Thursday, January 26, 2012

Using XSD 1.1 assertions on complexType mixed contents

There were some interesting ;) thoughts coming to my mind lately, and not surprisingly again related to XSD. I was playing with XSD 1.1 assertions once again to try to constrain an XSD complexType{mixed} content model and I'm sharing some of my findings ... (I guess, I hadn't written about this particular topic on this blog before or on any other forum. If you find any duplicacy of information in this post with any information I might have written elsewhere, kindly ignore the earlier things I might have written). I come to the topic now.

What is XSD mixed content (you may ignore reading this, if you already know about this)?
 I believe, this isn't really an XSD only topic. It is something which is present in plain XML (there can be a good old well-formed XML document, which might have "mixed" content and needn't be validated at all -- i.e in a schema free XML environment), but XSD allows to report such an XML instance document as 'valid' (more importantly, XSD would report a "mixed" content model XML instance as 'invalid' if validated by an "element only" content model specified by an XSD complexType definition) and also to constrain XML mixed contents in certain ways (particularly with XSD 1.1 in some new ways, which I'll try to talk about further below).

Example of "element only" (content of element "X" here) XML content model [X1]:

<X>
  <Y/>
  <Z/>
</X>
Example of "mixed content" (content of element "X" here) XML content model [X2]: 

<X>
  abc
  <Y/>
  123
  <Z/>
  654
</X> 

Therefore, "mixed content" allows "non whitespaced" text nodes as siblings of element nodes.

XSD 1.0 schema definition that allows "mixed" content [XS1]:
<xs:schema xmlns:xs="http://www.w3.org/2001/XMLSchema">

    <xs:element name="X">    
        <xs:complexType mixed="true">
             <xs:sequence>
                 <xs:element name="Y"/>
                 <xs:element name="Z"/>
             </xs:sequence>
        </xs:complexType>
    </xs:element>
    
</xs:schema>

This schema (XS1) would report the XML document "X2" above as 'valid' (since that instance document has "mixed" content, and this schema allows "mixed" content via a property "mixed = 'true'" on a complexType definition).

But in the schema document "XS1" above, if we remove the property specifier "mixed = 'true'" or set the value of attribute "mixed" as 'false' (which is also the default value of this attribute), then such a modified schema would report the XML instance document "X2" above as 'invalid' (but the XML document "X1" above would be reported as 'valid' -- since it doesn't has "mixed" content).
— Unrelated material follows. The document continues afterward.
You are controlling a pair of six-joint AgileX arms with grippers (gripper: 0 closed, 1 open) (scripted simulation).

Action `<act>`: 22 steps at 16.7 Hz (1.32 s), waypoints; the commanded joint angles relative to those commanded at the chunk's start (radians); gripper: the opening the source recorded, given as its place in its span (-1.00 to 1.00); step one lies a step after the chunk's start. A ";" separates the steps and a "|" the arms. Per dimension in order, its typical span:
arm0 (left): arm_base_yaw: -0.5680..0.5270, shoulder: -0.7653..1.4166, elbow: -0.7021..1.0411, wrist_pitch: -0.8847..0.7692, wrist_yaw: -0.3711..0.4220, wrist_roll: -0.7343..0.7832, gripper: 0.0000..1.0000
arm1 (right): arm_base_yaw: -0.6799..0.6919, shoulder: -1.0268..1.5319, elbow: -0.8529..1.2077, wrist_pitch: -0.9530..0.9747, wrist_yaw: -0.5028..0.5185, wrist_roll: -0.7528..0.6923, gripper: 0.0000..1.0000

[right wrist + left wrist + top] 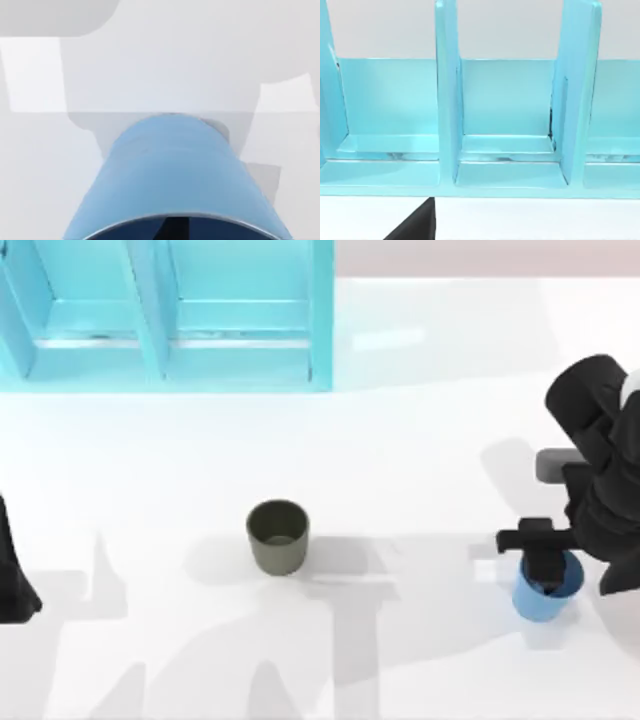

New capabilities provided by XSD 1.1 to constrain XML "mixed" content further:

Following is a list of new features supported by XSD 1.1 for XML "mixed" contents, that currently come to my mind,

a)

XSD 1.1 schema "XS2":
<xs:schema xmlns:xs="http://www.w3.org/2001/XMLSchema">

    <xs:element name="X">    
       <xs:complexType mixed="true">
          <xs:sequence>
             <xs:element name="Y"/>
             <xs:element name="Z"/>
          </xs:sequence>          
          <xs:assert test="deep-equal(text()[matches(.,'\w')]/normalize-space(.), ('abc','123','654'))"/>
       </xs:complexType>
    </xs:element>
    
</xs:schema>
The <assert> element in this schema (XS2) constrains the mixed content in XML instance document to be a list (with order of list items been significant) of only few specified values. The assertion is written only to illustrate the technical capabilities of an assertion here, but not with any application in mind.
Following are few of other things, which XSD 1.1 assertions could achieve in an XML "mixed" content model's context:

b)
<xs:assert test="((text()[matches(.,'\w')]/normalize-space(.))[2] castable as xs:integer)
                    and
                 ((text()[matches(.,'\w')]/normalize-space(.))[3] castable as xs:integer)"/>

This assertion constrains specific items of an XML "mixed" content model list to be of a specified XSD schema type -- here the 2nd and 3rd items of the list need to be typed as xs:integer, whereas the first item is "untyped".

c)
<xs:assert test="count((text()[matches(.,'\w')]/normalize-space(.))[. castable as xs:integer])
                    =
                 count(text()[matches(.,'\w')]/normalize-space(.))"/>

This assertion constrains all items of the XML "mixed" content model list to be of the same type (xs:integer in this case) -- this uses a well defined pattern "count of xs:integer items is equal to the count of all the items".

d)
<xs:assert test="every $x in text()[matches(.,'\w')][position() gt 1]
                   satisfies 
                (number(normalize-space($x)) gt number($x/preceding-sibling::text()[matches(.,'\w')][1]))"/>

This assertion constrains the list of XML "mixed" content model to be in ascending numeric order (assuming that all items in the list are numeric. Though it should be possible to specify a numeric order on a heterogeneously typed list, and specify numeric order only for numeric list items).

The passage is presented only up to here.